▶ REQUIREMENT: Copy out all of the lines below exactly; the pictures do not belong in the copy.

▶ DATASET SECTION:
-- Opening Marker --
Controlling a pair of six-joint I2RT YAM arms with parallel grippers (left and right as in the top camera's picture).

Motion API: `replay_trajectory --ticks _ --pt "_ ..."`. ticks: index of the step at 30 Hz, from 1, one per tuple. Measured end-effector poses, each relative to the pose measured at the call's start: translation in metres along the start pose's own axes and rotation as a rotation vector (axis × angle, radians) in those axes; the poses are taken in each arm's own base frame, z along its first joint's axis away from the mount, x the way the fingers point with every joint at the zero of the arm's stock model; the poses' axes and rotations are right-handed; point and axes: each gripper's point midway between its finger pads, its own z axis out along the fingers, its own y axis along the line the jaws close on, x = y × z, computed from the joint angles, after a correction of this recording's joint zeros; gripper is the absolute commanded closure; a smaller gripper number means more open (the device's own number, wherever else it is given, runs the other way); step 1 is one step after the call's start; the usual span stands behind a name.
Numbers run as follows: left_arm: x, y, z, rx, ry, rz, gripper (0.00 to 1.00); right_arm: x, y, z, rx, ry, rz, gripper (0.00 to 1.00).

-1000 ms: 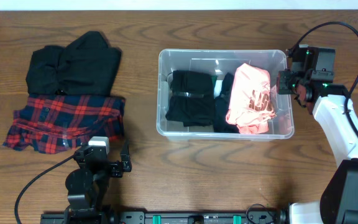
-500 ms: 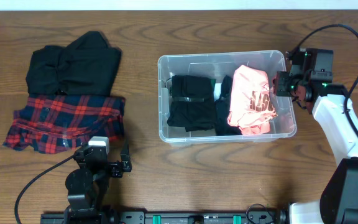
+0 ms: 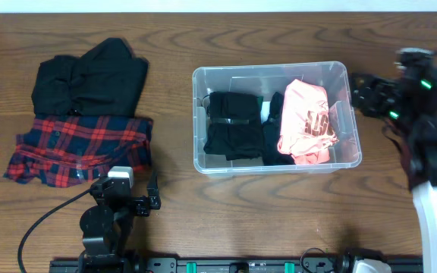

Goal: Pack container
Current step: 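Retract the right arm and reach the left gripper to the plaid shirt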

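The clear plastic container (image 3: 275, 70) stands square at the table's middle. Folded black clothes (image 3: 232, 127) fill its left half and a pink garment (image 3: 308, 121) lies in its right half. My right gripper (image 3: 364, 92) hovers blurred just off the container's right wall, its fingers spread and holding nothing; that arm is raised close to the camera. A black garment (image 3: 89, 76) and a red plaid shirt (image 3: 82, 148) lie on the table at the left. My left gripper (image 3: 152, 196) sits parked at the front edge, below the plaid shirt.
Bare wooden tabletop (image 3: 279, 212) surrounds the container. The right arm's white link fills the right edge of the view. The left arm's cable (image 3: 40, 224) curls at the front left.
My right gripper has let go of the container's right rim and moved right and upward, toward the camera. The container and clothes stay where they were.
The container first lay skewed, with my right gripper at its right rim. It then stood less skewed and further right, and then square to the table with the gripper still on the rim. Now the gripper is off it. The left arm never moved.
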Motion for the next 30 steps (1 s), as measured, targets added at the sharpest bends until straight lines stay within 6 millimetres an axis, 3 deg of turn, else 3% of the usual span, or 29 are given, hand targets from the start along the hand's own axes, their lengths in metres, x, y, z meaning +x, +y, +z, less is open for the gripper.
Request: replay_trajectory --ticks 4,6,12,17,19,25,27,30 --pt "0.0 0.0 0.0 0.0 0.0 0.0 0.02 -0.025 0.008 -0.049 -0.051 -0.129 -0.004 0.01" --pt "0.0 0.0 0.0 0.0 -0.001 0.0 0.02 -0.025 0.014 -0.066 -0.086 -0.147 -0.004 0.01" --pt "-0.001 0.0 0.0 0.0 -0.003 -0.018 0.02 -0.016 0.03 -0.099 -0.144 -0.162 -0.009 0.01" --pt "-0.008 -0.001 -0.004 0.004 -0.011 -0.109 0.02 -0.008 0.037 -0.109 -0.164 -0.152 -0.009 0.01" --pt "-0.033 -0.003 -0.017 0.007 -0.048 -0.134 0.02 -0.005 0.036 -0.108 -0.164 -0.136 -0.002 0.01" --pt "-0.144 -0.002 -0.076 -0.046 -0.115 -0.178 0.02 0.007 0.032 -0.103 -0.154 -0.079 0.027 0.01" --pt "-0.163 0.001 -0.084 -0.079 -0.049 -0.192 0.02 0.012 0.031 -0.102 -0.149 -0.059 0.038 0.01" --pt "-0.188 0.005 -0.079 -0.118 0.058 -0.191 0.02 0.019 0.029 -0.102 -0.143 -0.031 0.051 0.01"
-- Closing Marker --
▶ WRITTEN REPLY:
Controlling a pair of six-joint I2RT YAM arms with parallel grippers (left and right as in the top camera's picture).

Motion API: `replay_trajectory --ticks _ --pt "_ ..."`. ticks: index of the step at 30 Hz, from 1, one per tuple. Measured end-effector poses, each relative to the pose measured at the call's start: translation in metres along the start pose's own axes and rotation as a rotation vector (axis × angle, radians) in those axes; the poses are taken in each arm's own base frame, z along its first joint's axis away from the mount, x the way the fingers point with every joint at the zero of the arm's stock model; the poses' axes and rotations are right-handed; point and axes: each gripper's point midway between its finger pads, its own z axis out along the fingers, its own y axis along the line the jaws close on, x = y × z, computed from the joint angles, after a correction of this recording's joint zeros; gripper is the absolute commanded closure; a smaller gripper number means more open (the device's own number, wherever else it is given, runs the other way); step 1 is one step after the call's start; the usual span stands behind a name.
Numbers run as follows: left_arm: x, y, z, rx, ry, rz, gripper (0.00 to 1.00); right_arm: x, y, z, rx, ry, rz, gripper (0.00 to 1.00).

-1000 ms: 
-500 ms: 
+0 ms: 

Goal: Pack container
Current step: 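Retract the right arm and reach the left gripper to the plaid shirt

The clear plastic container (image 3: 275, 70) stands square at the table's middle. Folded black clothes (image 3: 232, 127) fill its left half and a pink garment (image 3: 308, 121) lies in its right half. My right gripper (image 3: 364, 92) hovers blurred just off the container's right wall, its fingers spread and holding nothing; that arm is raised close to the camera. A black garment (image 3: 89, 76) and a red plaid shirt (image 3: 82, 148) lie on the table at the left. My left gripper (image 3: 152, 196) sits parked at the front edge, below the plaid shirt.
Bare wooden tabletop (image 3: 279, 212) surrounds the container. The right arm's white link fills the right edge of the view. The left arm's cable (image 3: 40, 224) curls at the front left.
My right gripper has let go of the container's right rim and moved right and upward, toward the camera. The container and clothes stay where they were.
The container first lay skewed, with my right gripper at its right rim. It then stood less skewed and further right, and then square to the table with the gripper still on the rim. Now the gripper is off it. The left arm never moved.
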Motion for the next 30 steps (1 s), as measured, targets added at the sharpest bends until straight lines stay within 6 millimetres an axis, 3 deg of turn, else 3% of the usual span, or 29 are given, hand targets from the start along the hand's own axes, their lengths in metres, x, y, z meaning +x, +y, +z, less is open for the gripper.
Request: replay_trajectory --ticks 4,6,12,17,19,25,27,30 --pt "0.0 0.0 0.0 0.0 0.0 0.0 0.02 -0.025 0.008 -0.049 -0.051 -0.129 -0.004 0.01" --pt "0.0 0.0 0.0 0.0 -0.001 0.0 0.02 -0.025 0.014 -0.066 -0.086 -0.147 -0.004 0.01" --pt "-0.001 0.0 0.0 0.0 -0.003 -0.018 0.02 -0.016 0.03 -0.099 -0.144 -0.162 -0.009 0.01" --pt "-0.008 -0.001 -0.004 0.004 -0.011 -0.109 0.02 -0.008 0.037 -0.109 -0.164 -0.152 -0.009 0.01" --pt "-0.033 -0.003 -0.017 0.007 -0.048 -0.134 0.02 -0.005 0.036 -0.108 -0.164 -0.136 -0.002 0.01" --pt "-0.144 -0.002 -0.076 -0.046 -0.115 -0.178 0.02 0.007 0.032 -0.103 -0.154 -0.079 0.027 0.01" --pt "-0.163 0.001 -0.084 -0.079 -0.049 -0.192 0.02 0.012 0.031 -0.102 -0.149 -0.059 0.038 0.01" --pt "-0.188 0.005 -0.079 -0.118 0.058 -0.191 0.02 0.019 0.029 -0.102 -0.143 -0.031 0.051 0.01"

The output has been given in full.